Il seggio della Valle d'Aosta è attribuito in maniera uninominale, come pure quelli riservato agli italiani risiedenti in Nordamerica e in Asia-Africa-Oceania. I due seggi attribuiti ai residenti in Europa e in Sudamerica vengono assegnati con metodo proporzionale e voto di preferenza. In Trentino-Alto Adige, mantenendo il previgente Mattarellum, sono istituiti 6 collegi uninominali, 3 in Trentino e 3 in Alto Adige, mentre un seggio è attribuito sommando a livello regionale i voti dei candidati perdenti che abbiano dichiarato di collegarsi in una lista, individuando la lista più votata, ed attribuendo il seggio al candidato miglior perdente all'interno di tale lista.

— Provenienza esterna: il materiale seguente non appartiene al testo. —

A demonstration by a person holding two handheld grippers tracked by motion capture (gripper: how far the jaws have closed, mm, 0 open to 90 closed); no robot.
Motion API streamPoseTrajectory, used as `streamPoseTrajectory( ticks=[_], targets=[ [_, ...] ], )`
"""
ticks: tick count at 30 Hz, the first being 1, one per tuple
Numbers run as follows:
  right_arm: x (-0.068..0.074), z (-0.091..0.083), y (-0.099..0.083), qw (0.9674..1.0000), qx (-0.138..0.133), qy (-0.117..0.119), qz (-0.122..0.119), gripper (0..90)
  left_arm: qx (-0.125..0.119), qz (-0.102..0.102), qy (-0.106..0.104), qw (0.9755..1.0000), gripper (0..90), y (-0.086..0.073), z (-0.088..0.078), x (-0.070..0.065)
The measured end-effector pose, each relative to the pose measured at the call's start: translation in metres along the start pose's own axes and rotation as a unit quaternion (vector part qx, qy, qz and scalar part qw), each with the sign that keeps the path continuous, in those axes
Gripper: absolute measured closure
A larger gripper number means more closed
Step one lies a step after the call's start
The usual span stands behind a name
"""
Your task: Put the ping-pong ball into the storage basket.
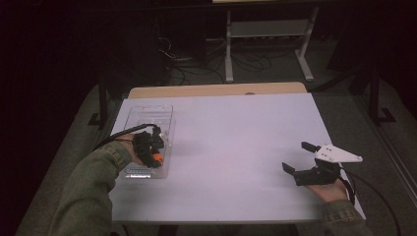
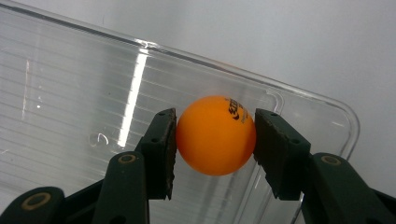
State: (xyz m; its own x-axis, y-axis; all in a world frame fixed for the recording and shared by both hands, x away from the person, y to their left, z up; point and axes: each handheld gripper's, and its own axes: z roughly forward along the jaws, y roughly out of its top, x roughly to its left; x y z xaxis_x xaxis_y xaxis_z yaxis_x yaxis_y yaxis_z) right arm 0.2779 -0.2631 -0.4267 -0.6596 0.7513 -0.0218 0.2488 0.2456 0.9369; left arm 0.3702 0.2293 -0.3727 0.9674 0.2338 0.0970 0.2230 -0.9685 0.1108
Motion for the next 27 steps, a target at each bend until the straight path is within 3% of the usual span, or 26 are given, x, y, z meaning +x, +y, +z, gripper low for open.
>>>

Critiche giuridiche[modifica]

La Corte costituzionale, nelle sentenze di accoglimento dei referendum elettorali per modificare questa legge[7], ha velatamente messo in dubbio la legittimità costituzionale di alcuni suoi punti.

Note[modifica]

  1. Calderoli intervistato da Mentana a Matrix il 15 marzo 2006, visibile sul sito della trasmissione
  2. Gruppi parlamentari e partiti favorevoli alla Camera: Forza Italia, Alleanza Nazionale, Unione dei democratici cristiani e dei democratici di centro, Lega Nord Federazione Padania, Fiamma Tricolore e gruppi misti Ecologisti Democratici, Liberal-Democratici-Repubblicani-Nuovo PSI. Gruppi parlamentari che non parteciparono al voto per protesta alla Camera: Democratici di sinistra-L’Ulivo, Margherita-DL-L’Ulivo, Rifondazione Comunista e i gruppi misti Popolari, Comunisti Italiani, SDI-Unità Socialista, Verdi-L’Unione. Astensione del gruppo misto Minoranze linguistiche (Südtiroler Volkspartei). Vedi: STitolo16%2062 Dichiarazioni di voto finale, Titolo23%2092 Dichiarazione di voto finale Fiamma Tricolore e STitolo19%2091 Votazione finale ed approvazione alla Camera.
  3. L'esclusione della Valle d'Aosta dal calcolo del premio di maggioranza alla Camera suscitò molte polemiche, poiché (per le elezioni del 2006) si trattava di una regione in cui L'Unione aveva un vantaggio consolidato: la sua esclusione è quindi apparsa ad alcuni un escamotage appositamente costruito per avvantaggiare la Casa delle Libertà.
  4. Obbligo imposto dall'art.57 comma 1 della Costituzione italiana.
  5. Per una maggiore chiarezza espositiva, sono state omesse alcune clausole minori presenti nella legge, ma il cui verificarsi è da considerarsi statisticamente assai improbabile.
  6. Tale meccanismo comporta una fortissima limitazione democratica per gli elettori molisani i quali, qualora non si esprimano in modo che la lista più votata doppi in numero di suffragi quella seconda arrivata, si vedono i propri due senatori de facto nominati direttamente dai partiti politici, nelle persone dei capolisti delle due liste presumibilmente più rappresentative.
  7. Sentenze delle corte Costituzionale nn. 15, 16, e 17 del 2008. Vedi: Testo della sentenza 15/2008, Testo della sentenza 16/2008 e Testo della sentenza 17/2008.